Three New Research Papers Address LLM Quantization and Text-to-SQL Challenges

Recent arXiv papers introduce methods for efficient LLM deployment through quantization techniques and improved SQL generation from natural language.

Three New Research Papers Address LLM Quantization and Text-to-SQL Challenges

Three recent papers on arXiv tackle key challenges in deploying and utilizing large language models more efficiently.

Sherry: Hardware-Efficient Ternary Quantization

According to arXiv paper 2601.07892v1, researchers propose “Sherry,” a method for 1.25-bit ternary quantization combined with fine-grained sparsification. The paper addresses the challenge of deploying LLMs on resource-constrained edge devices, noting that “prohibitive memory and computational requirements” increasingly hinder such deployment. The approach reduces weights to {-1, 0, +1} values, though the abstract provided is truncated.

Arctic-Text2SQL-R1: Enhanced SQL Generation

A replacement cross-listing (arXiv:2505.20315v2) introduces “Arctic-Text2SQL-R1,” focusing on translating natural language into SQL queries. The paper describes this as “a longstanding challenge at the intersection of natural language understanding and structured data access.” While acknowledging that large language models have “significantly improved fluency in SQL generation,” the abstract cuts off before detailing the specific contribution.
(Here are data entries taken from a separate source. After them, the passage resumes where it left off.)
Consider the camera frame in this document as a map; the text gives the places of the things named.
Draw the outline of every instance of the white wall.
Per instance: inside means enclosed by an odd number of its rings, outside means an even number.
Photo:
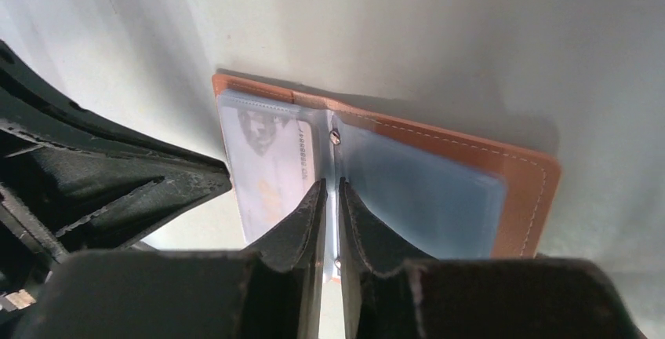
[[[556,155],[541,251],[597,261],[665,337],[665,0],[2,0],[0,16],[84,108],[213,157],[217,68]]]

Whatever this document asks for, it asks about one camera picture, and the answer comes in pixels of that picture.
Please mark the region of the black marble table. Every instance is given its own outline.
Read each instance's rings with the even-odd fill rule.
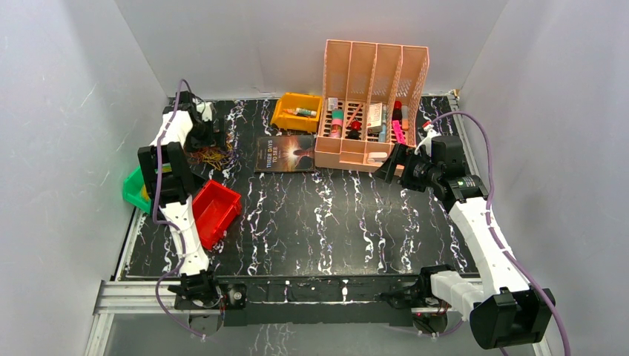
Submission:
[[[459,230],[431,192],[408,191],[356,171],[254,173],[256,138],[287,134],[269,125],[275,103],[215,102],[214,115],[225,117],[233,137],[234,158],[222,171],[192,165],[195,173],[242,195],[242,214],[207,251],[217,275],[417,274],[442,263],[476,271]],[[449,111],[446,96],[425,96],[416,127]],[[453,120],[438,129],[458,134]],[[157,279],[177,264],[170,231],[145,214],[138,218],[122,280]]]

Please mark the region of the pink comb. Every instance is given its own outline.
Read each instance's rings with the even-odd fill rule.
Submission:
[[[401,143],[402,145],[406,144],[404,132],[402,132],[402,127],[400,127],[400,122],[398,120],[393,120],[393,133],[395,134],[395,139],[398,143]]]

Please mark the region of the book cover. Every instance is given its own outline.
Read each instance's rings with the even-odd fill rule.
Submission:
[[[258,137],[256,172],[310,172],[314,170],[314,136]]]

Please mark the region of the yellow bin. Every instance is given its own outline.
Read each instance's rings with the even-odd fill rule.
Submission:
[[[323,107],[322,101],[323,99],[320,96],[286,93],[282,95],[282,99],[277,100],[271,124],[275,124],[277,127],[285,130],[317,132],[321,108]],[[317,111],[317,116],[295,116],[284,111],[284,109],[294,110],[297,108]]]

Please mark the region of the red bin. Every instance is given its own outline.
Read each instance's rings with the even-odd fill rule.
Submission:
[[[192,214],[201,245],[211,250],[240,215],[240,194],[210,180],[192,200]]]

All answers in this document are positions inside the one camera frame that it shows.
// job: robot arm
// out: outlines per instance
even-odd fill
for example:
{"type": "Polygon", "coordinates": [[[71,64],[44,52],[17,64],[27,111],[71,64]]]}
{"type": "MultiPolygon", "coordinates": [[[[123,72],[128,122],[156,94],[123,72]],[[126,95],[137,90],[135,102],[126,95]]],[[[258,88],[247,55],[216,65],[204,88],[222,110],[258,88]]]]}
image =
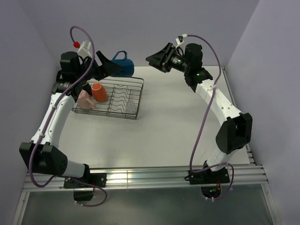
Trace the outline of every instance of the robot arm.
{"type": "Polygon", "coordinates": [[[86,164],[80,164],[68,160],[59,149],[60,135],[64,124],[67,120],[69,112],[72,110],[79,93],[82,89],[91,93],[91,87],[87,80],[92,78],[102,80],[103,78],[122,70],[122,67],[110,62],[100,51],[96,52],[101,66],[94,62],[90,72],[85,76],[84,80],[74,86],[55,107],[53,116],[51,117],[46,131],[43,131],[49,115],[52,112],[54,103],[59,99],[62,93],[70,87],[90,65],[91,54],[89,52],[90,42],[85,41],[78,53],[84,57],[82,63],[79,61],[79,56],[76,52],[65,52],[61,55],[60,66],[61,70],[58,72],[56,83],[53,85],[51,101],[46,112],[46,115],[40,125],[38,131],[34,134],[30,142],[23,142],[20,146],[20,154],[29,169],[29,160],[35,144],[38,139],[43,136],[37,151],[34,155],[32,164],[32,171],[34,173],[43,173],[55,176],[81,178],[81,181],[90,183],[90,169],[86,164]]]}
{"type": "MultiPolygon", "coordinates": [[[[182,37],[180,36],[178,39],[180,40],[177,43],[180,45],[183,42],[182,37]]],[[[218,174],[218,171],[224,169],[225,163],[238,149],[243,148],[250,142],[252,117],[249,113],[243,114],[234,107],[221,90],[214,87],[212,76],[202,67],[202,56],[201,45],[188,44],[184,55],[179,55],[177,48],[172,43],[168,43],[165,48],[147,57],[146,60],[150,66],[164,73],[170,72],[172,68],[183,72],[188,86],[202,97],[206,103],[210,102],[213,88],[216,88],[211,109],[216,115],[221,128],[216,136],[216,148],[204,163],[204,167],[222,164],[205,172],[206,175],[214,176],[214,174],[218,174]]]]}

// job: dish rack
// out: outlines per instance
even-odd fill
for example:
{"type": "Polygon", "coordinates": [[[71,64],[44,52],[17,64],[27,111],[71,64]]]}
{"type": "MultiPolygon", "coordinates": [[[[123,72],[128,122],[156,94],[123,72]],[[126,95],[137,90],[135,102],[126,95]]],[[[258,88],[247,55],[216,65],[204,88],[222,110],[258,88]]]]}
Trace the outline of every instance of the dish rack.
{"type": "Polygon", "coordinates": [[[93,96],[92,101],[96,108],[85,110],[79,108],[77,104],[74,105],[72,111],[75,113],[109,116],[117,118],[125,118],[135,120],[139,113],[142,92],[144,87],[144,80],[142,78],[119,78],[119,79],[103,79],[100,83],[104,86],[108,98],[105,102],[97,102],[93,96]],[[136,112],[126,112],[126,105],[128,101],[134,102],[136,112]]]}

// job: white table
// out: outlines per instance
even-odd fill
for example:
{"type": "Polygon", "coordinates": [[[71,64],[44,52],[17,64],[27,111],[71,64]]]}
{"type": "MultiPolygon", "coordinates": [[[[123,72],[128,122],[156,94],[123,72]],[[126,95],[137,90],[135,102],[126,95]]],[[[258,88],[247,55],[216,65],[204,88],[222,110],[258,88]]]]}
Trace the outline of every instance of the white table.
{"type": "MultiPolygon", "coordinates": [[[[205,67],[214,78],[218,67],[205,67]]],[[[152,67],[136,67],[135,77],[145,80],[136,120],[70,112],[59,149],[70,160],[91,168],[187,166],[207,104],[184,81],[182,72],[161,73],[152,67]]],[[[230,99],[224,75],[218,87],[230,99]]],[[[202,165],[214,150],[220,128],[210,111],[194,165],[202,165]]],[[[232,164],[249,164],[246,148],[232,164]]]]}

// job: glass panel
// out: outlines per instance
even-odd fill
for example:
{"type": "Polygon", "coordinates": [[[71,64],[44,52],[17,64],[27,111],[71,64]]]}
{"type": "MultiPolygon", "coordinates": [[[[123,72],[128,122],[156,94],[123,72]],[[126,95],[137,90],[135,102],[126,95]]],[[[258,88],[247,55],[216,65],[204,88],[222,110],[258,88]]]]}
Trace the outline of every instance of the glass panel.
{"type": "MultiPolygon", "coordinates": [[[[73,192],[31,193],[23,225],[271,224],[260,185],[234,186],[223,199],[205,201],[199,187],[110,190],[101,206],[74,204],[73,192]]],[[[96,203],[104,196],[96,191],[96,203]]]]}

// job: lavender wall
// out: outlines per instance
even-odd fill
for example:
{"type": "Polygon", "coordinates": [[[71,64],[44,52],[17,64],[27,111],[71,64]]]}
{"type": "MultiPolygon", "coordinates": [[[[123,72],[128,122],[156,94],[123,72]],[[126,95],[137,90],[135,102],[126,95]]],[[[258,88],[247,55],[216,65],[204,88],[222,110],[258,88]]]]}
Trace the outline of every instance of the lavender wall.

Sliced-Wasserstein Distribution Alignment

Paper 2601.07878v1 proposes using Sliced-Wasserstein Distribution Alignment Loss for ultra-low-bit quantization. The research is motivated by the “steep and often hidden economic and environmental costs” of LLMs due to “resource usage inefficiency during deployment.” The method aims to improve “energy and memory efficiency through representing models” with reduced precision, though implementation details are not provided in the truncated abstract.